EDAspy.optimization.custom.probabilistic_models package
Submodules
EDAspy.optimization.custom.probabilistic_models.gaussian_bayesian_network module
- class EDAspy.optimization.custom.probabilistic_models.gaussian_bayesian_network.GBN(variables: list)[source]
Bases:
ProbabilisticModel
This probabilistic model is Gaussian Bayesian Network. All the relationships between the variables in the model are defined to be linearly Gaussian, and the variables distributions are assumed to be Gaussian. This is a very common approach when facing to continuous data as it is relatively easy and fast to learn a Gaussian distributions between variables. This implementation uses Pybnesian library [1].
References
[1]: Atienza, D., Bielza, C., & Larrañaga, P. (2022). PyBNesian: an extensible Python package for Bayesian networks. Neurocomputing, 504, 204-209.
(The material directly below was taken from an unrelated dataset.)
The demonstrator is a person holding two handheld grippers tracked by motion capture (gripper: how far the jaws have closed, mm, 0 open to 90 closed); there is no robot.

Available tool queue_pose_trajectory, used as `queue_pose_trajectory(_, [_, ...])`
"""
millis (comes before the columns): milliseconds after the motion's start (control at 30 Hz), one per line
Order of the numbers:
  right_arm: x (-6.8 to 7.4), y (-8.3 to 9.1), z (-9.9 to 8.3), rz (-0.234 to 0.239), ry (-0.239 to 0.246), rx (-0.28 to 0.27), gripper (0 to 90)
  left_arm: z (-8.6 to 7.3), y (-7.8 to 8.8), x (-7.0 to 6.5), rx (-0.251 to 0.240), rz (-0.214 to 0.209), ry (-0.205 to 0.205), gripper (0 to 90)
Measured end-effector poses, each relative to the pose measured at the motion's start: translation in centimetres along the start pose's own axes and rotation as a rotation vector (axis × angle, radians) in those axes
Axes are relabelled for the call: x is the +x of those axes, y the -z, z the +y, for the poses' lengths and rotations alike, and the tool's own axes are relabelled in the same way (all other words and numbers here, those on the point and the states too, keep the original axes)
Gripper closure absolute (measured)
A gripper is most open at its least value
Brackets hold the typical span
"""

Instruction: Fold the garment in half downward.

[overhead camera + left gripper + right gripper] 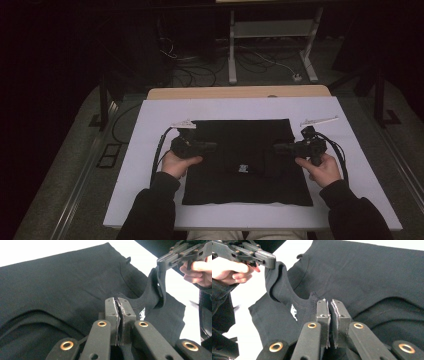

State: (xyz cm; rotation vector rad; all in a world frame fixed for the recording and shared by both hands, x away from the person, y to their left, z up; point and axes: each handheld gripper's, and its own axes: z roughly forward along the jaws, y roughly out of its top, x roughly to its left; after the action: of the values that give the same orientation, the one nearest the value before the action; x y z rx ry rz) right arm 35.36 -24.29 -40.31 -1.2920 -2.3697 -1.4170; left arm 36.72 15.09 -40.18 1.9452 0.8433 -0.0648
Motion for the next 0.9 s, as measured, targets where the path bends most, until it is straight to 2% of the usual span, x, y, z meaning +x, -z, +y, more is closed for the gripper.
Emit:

- learn(dataset: array)[source]
Learn a Gaussian Bayesian network from the dataset passed as argument.
- Parameters
dataset – dataset from which learn the GBN.
- print_structure() list [source]
Prints the arcs between the nodes that represent the variables in the dataset. This function must be used after the learning process.
- Returns
list of arcs between variables
- Return type
list
- sample(size: int) array [source]
Samples the Gaussian Bayesian network several times defined by the user. The dataset is returned as a numpy matrix. The sampling process is implemented using probabilistic logic sampling.
- Parameters
size – number of samplings of the Gaussian Bayesian network.
- Returns
array with the dataset sampled.
- Return type
np.array
EDAspy.optimization.custom.probabilistic_models.multivariate_gaussian module
- class EDAspy.optimization.custom.probabilistic_models.multivariate_gaussian.MultiGauss(variables: list, lower_bound: float, upper_bound: float)[source]
Bases:
ProbabilisticModel
This class implements all the code needed to learn and sample multivariate Gaussian distributions defined by a vector of means and a covariance matrix among the variables. This is a simpler approach compared to Gaussian Bayesian networks, as multivariate Gaussian distributions do not identify conditional dependeces between the variables.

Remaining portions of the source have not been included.